• WHAT YOU ARE ASKED TO DO: Two lines mark the range in the entries below: the one holding "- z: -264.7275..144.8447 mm" and the one holding "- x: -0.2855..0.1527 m". Set down those two and all lines between them, exactly.

• INFORMATION SUPPLIED:

****************

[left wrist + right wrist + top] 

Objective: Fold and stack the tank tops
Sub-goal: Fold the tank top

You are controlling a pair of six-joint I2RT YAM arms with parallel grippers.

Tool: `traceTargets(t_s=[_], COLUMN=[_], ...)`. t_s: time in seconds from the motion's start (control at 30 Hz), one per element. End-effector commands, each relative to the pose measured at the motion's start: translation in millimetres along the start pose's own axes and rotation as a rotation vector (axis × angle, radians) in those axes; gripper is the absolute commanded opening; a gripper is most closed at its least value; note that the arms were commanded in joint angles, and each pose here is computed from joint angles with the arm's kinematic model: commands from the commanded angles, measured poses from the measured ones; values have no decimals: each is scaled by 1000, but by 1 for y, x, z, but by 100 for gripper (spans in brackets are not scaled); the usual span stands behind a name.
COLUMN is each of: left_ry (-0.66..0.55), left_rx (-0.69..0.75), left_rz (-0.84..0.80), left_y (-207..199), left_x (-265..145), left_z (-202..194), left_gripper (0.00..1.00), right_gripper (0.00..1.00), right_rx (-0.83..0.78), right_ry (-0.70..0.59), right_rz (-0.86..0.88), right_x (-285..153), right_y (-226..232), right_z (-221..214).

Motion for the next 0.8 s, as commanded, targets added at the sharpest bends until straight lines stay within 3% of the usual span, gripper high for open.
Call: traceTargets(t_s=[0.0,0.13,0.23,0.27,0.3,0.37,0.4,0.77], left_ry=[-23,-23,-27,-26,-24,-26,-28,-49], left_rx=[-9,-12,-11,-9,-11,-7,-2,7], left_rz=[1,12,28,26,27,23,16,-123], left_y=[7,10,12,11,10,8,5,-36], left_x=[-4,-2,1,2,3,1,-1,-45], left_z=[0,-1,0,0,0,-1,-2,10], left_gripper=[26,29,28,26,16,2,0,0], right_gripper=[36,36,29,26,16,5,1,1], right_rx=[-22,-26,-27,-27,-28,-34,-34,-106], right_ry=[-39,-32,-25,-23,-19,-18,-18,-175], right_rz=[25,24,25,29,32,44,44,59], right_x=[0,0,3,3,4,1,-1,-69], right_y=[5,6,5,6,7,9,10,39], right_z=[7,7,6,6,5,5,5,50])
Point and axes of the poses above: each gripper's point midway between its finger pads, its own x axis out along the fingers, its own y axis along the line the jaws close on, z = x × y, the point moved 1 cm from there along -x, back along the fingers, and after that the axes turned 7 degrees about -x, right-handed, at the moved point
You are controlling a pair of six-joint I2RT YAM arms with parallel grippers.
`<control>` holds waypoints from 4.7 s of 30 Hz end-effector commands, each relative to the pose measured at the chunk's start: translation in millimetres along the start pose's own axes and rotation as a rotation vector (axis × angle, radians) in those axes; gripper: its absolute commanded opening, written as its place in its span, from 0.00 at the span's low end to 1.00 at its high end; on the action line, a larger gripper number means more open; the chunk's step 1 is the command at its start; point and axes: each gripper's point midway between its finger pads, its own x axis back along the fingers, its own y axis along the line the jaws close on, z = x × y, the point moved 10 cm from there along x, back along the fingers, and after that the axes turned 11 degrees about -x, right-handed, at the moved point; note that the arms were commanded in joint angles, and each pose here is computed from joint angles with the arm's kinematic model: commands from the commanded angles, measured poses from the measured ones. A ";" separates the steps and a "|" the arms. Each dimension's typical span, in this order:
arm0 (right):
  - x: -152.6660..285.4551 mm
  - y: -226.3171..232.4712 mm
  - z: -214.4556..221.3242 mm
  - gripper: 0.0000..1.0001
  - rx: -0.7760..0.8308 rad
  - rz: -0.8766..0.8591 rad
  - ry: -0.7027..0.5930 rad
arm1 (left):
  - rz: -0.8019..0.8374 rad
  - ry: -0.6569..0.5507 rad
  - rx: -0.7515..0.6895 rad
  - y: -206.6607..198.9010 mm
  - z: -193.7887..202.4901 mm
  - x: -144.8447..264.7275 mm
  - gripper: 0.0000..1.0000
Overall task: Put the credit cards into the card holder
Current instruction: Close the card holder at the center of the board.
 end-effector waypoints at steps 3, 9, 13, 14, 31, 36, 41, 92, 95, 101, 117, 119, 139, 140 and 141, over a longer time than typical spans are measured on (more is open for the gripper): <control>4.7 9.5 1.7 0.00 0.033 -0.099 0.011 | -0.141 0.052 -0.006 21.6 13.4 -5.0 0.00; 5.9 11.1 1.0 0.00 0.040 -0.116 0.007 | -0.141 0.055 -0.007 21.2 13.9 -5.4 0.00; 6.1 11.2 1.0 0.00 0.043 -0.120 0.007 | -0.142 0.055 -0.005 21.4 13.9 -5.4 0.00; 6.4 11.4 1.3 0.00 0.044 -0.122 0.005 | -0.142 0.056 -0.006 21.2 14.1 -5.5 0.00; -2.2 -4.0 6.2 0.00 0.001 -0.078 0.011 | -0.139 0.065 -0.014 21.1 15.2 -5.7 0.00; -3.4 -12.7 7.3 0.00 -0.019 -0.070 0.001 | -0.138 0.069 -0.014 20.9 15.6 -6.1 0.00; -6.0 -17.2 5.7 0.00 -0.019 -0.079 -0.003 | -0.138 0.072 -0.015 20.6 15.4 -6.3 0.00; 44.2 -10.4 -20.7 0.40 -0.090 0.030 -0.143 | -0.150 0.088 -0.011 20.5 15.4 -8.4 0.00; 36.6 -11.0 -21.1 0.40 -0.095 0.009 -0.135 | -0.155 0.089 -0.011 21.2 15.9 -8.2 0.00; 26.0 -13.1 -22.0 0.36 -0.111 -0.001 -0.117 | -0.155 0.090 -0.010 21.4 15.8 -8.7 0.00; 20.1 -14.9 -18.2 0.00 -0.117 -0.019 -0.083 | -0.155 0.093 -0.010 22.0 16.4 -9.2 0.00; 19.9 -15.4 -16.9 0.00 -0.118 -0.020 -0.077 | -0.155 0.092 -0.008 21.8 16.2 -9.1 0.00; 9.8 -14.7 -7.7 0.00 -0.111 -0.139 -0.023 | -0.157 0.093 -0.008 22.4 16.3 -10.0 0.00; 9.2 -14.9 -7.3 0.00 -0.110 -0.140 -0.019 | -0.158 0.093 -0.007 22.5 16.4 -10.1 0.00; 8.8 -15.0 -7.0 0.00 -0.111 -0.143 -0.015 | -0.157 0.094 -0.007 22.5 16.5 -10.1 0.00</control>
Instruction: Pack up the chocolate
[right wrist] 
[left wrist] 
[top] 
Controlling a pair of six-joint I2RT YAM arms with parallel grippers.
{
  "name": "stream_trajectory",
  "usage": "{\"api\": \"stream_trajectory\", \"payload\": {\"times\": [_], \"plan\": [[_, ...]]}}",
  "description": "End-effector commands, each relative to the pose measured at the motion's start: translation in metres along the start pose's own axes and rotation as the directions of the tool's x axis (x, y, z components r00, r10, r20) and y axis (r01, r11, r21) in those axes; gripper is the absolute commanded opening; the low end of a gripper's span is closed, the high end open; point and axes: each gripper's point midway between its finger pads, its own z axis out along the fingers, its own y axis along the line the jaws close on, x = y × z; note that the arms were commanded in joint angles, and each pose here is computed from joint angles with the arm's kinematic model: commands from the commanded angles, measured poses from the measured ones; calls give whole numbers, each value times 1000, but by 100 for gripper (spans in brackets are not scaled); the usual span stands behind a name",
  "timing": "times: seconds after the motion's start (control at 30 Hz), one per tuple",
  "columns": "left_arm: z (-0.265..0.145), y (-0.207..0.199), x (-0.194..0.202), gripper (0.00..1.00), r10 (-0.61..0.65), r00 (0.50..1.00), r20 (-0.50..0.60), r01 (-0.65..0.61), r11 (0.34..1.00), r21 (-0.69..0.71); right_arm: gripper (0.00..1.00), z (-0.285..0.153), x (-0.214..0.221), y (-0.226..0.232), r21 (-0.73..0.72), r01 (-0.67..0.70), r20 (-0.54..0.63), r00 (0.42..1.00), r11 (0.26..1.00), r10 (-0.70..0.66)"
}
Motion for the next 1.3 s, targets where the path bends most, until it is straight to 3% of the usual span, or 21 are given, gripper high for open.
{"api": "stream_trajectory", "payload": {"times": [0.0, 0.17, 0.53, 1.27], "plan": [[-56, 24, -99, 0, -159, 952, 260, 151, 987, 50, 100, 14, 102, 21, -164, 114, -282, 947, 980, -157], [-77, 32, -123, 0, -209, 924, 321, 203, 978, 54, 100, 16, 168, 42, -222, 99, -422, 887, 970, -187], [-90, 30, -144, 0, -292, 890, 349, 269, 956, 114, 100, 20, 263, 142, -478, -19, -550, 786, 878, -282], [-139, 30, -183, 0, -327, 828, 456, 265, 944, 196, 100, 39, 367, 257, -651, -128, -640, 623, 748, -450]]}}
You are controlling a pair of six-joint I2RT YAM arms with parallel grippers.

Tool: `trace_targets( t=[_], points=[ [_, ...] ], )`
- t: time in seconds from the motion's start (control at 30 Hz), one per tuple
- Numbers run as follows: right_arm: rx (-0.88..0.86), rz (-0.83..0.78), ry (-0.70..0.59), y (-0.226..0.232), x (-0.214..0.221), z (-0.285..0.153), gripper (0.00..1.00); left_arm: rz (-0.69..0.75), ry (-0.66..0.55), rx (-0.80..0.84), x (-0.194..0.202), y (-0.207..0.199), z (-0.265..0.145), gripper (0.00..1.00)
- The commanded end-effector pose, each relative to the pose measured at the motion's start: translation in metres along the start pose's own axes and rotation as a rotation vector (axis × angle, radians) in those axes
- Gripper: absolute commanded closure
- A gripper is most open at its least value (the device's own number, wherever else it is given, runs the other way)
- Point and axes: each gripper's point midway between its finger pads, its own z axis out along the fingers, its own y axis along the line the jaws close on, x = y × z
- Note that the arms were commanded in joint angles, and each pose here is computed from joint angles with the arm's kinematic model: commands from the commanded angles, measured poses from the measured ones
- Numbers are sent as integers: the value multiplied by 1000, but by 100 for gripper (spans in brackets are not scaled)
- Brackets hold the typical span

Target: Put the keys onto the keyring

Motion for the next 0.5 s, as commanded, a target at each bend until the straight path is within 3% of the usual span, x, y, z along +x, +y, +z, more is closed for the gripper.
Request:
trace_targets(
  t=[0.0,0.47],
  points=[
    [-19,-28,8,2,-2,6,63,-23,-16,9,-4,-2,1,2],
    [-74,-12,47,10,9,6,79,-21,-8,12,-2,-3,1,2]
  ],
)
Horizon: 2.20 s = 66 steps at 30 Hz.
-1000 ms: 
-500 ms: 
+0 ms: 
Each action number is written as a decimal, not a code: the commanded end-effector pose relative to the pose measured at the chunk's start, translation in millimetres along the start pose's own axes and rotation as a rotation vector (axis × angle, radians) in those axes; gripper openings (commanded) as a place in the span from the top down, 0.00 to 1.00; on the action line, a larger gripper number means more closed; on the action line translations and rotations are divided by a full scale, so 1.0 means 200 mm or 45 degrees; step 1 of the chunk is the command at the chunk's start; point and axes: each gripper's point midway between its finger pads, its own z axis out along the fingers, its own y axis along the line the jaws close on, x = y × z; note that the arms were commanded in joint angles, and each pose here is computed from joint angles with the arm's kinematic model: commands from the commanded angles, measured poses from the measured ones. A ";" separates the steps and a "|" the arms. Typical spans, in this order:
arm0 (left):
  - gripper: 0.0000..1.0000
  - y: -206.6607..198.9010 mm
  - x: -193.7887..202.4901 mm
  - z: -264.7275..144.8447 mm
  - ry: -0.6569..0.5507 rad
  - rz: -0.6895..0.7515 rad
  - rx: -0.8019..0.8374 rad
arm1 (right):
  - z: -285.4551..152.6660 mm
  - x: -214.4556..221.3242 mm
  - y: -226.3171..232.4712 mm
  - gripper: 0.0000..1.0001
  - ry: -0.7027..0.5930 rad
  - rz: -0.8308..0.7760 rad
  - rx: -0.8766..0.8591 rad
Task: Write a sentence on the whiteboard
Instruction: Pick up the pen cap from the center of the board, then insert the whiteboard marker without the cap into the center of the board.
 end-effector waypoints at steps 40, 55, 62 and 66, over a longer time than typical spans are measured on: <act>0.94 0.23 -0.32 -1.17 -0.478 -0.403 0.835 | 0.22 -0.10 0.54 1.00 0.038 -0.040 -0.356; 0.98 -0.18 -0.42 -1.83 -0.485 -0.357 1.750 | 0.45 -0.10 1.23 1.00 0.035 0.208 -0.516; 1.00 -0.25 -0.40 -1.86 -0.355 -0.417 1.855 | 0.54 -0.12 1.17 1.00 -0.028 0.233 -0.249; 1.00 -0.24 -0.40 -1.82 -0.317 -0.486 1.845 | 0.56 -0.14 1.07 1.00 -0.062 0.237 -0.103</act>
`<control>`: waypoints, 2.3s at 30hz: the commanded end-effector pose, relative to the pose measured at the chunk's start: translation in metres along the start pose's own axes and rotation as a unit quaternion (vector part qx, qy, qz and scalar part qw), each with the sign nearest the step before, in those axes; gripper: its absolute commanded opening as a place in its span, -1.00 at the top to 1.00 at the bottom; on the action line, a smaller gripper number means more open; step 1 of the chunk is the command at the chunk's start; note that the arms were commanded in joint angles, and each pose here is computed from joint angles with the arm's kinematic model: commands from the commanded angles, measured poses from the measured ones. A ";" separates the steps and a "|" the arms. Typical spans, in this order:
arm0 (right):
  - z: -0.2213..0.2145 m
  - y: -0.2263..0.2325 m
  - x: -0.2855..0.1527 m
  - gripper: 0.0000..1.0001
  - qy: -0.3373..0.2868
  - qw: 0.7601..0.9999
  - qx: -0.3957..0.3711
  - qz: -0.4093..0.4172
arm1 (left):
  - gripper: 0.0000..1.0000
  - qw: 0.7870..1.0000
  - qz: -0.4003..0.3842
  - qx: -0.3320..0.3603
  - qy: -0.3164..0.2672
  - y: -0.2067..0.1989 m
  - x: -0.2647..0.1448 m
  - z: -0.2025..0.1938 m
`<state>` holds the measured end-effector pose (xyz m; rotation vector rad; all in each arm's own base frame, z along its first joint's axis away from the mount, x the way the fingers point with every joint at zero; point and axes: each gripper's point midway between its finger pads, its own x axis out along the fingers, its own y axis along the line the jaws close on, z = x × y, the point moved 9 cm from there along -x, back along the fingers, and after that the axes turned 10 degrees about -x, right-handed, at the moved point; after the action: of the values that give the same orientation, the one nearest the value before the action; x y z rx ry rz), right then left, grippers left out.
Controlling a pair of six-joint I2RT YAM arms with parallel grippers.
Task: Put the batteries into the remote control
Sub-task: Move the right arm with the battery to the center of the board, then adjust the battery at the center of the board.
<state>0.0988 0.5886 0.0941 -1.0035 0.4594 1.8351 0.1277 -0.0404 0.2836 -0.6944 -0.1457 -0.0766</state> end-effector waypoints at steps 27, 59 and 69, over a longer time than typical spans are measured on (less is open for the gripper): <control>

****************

• ANSWER TO THE PROBLEM:
  - z: -264.7275..144.8447 mm
  - ry: -0.6569..0.5507 rad
  - rz: -0.6895..0.7515 rad
  - rx: -0.8019..0.8374 rad
arm1 (right):
  - z: -285.4551..152.6660 mm
  - x: -214.4556..221.3242 mm
  - y: -226.3171..232.4712 mm
  - gripper: 0.0000..1.0001
  - ry: -0.7027..0.5930 rad
  - rz: -0.8308..0.7760 rad
  - rx: -0.8766..0.8591 rad
Task: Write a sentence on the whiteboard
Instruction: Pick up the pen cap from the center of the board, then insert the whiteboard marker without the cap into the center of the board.
 end-effector waypoints at steps 40, 55, 62 and 66, over a longer time than typical spans are measured on: <act>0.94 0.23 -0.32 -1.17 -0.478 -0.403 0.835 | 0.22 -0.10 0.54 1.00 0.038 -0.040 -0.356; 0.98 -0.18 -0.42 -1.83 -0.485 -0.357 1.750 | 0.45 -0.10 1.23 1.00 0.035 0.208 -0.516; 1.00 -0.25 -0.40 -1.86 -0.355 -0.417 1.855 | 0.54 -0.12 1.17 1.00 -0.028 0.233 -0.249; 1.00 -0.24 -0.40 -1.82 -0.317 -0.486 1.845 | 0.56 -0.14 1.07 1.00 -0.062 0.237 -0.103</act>
`<control>`: waypoints, 2.3s at 30hz: the commanded end-effector pose, relative to the pose measured at the chunk's start: translation in metres along the start pose's own axes and rotation as a unit quaternion (vector part qx, qy, qz and scalar part qw), each with the sign nearest the step before, in those axes; gripper: its absolute commanded opening as a place in its span, -1.00 at the top to 1.00 at the bottom; on the action line, a smaller gripper number means more open; step 1 of the chunk is the command at the chunk's start; note that the arms were commanded in joint angles, and each pose here is computed from joint angles with the arm's kinematic model: commands from the commanded angles, measured poses from the measured ones. A ";" separates the steps and a "|" the arms. Typical spans, in this order:
arm0 (right):
  - z: -0.2213..0.2145 m
  - y: -0.2263..0.2325 m
  - x: -0.2855..0.1527 m

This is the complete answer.